Getting your vehicle ready for winter while temperatures are still mild is a proactive approach to preventive maintenance that helps ensure safety, reliability and fewer unexpected repairs when severe winter weather strikes. Whether you do it yourself or take your car to a professional service technician, the non-profit Car Care Council recommends 10 basic maintenance procedures to keep your vehicle operating at its best.
- Check all fluids, including engine oil, power steering, brake and transmission as well as windshield washer solvent and antifreeze/coolant.
- Check the hoses and belts to make sure they are not cracked, brittle, frayed, loose or showing signs of excessive wear.
- Check the battery and replace if necessary. Make sure the connection is clean, tight and corrosion-free.
- Check the brake system annually and have the brake linings, rotors and drums inspected at each oil change.
- Inspect the exhaust system for leaks, damage and broken supports or hangers if there is an unusual noise.
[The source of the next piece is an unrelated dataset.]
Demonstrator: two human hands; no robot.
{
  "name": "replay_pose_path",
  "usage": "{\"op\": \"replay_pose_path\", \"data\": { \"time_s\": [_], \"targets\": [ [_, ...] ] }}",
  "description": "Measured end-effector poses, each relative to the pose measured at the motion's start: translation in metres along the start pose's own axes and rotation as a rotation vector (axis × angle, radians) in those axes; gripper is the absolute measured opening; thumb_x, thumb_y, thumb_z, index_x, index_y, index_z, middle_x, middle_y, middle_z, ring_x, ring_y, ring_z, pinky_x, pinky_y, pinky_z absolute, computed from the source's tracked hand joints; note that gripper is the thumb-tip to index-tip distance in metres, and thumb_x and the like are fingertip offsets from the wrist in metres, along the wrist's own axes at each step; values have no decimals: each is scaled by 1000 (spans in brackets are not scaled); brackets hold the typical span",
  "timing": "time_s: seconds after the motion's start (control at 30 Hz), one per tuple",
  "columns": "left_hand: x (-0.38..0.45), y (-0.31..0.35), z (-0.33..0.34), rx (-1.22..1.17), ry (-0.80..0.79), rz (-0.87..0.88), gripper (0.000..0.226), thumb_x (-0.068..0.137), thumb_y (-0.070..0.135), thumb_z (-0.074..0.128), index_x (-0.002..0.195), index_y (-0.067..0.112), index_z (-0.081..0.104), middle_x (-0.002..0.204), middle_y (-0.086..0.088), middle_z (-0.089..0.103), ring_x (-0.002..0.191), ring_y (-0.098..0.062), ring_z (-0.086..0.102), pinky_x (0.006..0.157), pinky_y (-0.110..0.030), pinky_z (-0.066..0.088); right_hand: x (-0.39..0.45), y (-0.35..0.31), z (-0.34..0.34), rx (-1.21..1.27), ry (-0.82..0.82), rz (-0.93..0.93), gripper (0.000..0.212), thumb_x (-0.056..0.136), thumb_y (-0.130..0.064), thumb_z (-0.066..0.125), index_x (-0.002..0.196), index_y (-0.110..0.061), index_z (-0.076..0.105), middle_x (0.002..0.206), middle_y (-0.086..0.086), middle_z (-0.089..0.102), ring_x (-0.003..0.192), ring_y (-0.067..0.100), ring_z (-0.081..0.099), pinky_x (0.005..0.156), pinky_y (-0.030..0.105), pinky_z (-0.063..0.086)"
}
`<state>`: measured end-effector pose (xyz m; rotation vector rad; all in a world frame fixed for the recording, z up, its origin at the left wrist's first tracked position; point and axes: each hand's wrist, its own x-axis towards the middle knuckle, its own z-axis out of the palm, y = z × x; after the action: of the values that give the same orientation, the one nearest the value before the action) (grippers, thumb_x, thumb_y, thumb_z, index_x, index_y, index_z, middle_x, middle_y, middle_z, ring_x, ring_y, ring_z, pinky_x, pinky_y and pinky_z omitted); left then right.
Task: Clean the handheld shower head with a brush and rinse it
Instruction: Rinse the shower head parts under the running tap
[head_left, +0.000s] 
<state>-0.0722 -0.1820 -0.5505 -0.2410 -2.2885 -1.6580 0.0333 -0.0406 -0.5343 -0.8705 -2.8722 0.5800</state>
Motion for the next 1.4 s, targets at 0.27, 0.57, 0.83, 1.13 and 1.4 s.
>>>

Exhaust leaks can be dangerous and must be corrected without delay.
- Check engine performance to make sure it is delivering the best balance of power and fuel economy and producing the lowest level of emissions.
- Check the heating, ventilating and air conditioning (HVAC) system as proper heating and cooling performance is critical for interior comfort and for safety reasons such as defrosting.
- Inspect the steering and suspension system annually including shock absorbers, struts and chassis parts such as ball joints, tie rod ends and other related components.
- Check the tires, including tire pressure and tread. Uneven wear indicates a need for wheel alignment. Tires should also be checked for bulges and bald spots.
- Check the wipers and lighting so that you can see and be seen. Check that all interior and exterior lighting is working properly and replace worn wiper blades so you can see clearly when driving during precipitation.